Please give again, word for word, the lines that lie between the start of the listing below and the line with "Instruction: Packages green", both included.

Dataset excerpt ::
====

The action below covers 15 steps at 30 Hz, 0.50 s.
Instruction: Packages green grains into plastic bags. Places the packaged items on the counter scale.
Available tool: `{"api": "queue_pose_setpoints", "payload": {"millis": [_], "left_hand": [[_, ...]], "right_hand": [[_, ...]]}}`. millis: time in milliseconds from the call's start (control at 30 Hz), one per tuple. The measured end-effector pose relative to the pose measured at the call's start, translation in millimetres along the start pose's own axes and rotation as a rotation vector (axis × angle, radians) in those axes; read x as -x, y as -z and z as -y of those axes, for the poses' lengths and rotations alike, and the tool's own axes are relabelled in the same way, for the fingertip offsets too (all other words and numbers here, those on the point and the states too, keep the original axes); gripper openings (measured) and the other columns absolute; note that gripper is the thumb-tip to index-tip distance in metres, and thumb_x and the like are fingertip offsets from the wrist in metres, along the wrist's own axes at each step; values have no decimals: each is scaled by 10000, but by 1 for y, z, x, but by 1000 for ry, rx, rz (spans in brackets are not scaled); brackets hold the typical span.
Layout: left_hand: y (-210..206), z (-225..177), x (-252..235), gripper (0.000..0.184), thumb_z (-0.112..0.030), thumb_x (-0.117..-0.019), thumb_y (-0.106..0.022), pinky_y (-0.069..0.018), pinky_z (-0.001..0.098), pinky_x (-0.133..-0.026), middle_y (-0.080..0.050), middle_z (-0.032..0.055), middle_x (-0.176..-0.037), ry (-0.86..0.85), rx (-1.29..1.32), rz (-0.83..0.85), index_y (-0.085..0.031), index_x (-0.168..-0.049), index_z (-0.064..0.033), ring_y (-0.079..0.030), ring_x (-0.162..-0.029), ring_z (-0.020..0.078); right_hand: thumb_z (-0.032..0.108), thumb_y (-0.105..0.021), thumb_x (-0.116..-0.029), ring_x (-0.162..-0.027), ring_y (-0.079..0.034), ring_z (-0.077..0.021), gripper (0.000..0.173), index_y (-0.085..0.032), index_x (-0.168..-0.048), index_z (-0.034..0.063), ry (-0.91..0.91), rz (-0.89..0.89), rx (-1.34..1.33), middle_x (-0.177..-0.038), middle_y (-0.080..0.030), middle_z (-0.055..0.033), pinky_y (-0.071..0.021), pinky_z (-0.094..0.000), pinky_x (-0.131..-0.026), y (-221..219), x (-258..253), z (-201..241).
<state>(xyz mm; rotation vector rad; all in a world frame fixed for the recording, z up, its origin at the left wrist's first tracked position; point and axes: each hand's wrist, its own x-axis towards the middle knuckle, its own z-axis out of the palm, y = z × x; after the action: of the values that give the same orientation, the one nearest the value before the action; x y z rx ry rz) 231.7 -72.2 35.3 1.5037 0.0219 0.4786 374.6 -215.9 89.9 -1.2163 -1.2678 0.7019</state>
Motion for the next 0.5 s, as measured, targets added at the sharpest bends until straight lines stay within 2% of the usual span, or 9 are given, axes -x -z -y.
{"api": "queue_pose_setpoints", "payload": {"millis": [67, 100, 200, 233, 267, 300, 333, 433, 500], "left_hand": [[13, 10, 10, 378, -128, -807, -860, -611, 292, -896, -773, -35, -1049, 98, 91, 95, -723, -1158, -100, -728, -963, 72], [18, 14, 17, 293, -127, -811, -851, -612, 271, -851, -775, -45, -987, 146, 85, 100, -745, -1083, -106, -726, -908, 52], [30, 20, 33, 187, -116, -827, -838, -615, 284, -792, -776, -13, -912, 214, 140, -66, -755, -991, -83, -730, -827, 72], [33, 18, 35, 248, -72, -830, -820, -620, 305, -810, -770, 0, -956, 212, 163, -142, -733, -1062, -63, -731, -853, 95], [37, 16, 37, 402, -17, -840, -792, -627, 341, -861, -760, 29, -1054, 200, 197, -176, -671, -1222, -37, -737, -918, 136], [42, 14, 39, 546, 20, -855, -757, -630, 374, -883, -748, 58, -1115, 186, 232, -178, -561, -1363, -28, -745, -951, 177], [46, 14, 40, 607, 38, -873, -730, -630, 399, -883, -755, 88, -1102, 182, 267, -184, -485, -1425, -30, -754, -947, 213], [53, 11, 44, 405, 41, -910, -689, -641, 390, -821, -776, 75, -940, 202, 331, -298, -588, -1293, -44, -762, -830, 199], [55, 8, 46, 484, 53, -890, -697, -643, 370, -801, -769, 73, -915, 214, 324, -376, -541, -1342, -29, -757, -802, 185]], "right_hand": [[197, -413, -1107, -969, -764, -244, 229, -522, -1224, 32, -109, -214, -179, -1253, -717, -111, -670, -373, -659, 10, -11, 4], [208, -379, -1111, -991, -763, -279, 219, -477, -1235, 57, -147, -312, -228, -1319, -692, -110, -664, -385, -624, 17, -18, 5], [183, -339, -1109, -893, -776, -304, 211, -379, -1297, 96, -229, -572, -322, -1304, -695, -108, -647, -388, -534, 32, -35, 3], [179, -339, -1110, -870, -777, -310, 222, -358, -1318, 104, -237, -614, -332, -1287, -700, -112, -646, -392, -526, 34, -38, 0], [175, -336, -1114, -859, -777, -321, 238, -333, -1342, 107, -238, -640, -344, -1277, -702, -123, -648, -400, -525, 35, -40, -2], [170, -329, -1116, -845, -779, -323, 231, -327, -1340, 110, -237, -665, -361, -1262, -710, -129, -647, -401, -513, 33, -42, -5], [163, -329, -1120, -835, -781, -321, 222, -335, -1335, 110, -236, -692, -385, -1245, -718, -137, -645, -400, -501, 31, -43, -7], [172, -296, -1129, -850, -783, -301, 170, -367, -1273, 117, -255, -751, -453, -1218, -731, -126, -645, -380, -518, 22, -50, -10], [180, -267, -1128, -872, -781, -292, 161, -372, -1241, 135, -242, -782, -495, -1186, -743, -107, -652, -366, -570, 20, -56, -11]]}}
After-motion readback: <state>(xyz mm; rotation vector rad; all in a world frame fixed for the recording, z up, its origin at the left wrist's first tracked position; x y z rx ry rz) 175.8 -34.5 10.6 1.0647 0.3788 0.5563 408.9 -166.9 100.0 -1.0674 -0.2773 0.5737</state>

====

Solution to this exercise ::
The action below covers 15 steps at 30 Hz, 0.50 s.
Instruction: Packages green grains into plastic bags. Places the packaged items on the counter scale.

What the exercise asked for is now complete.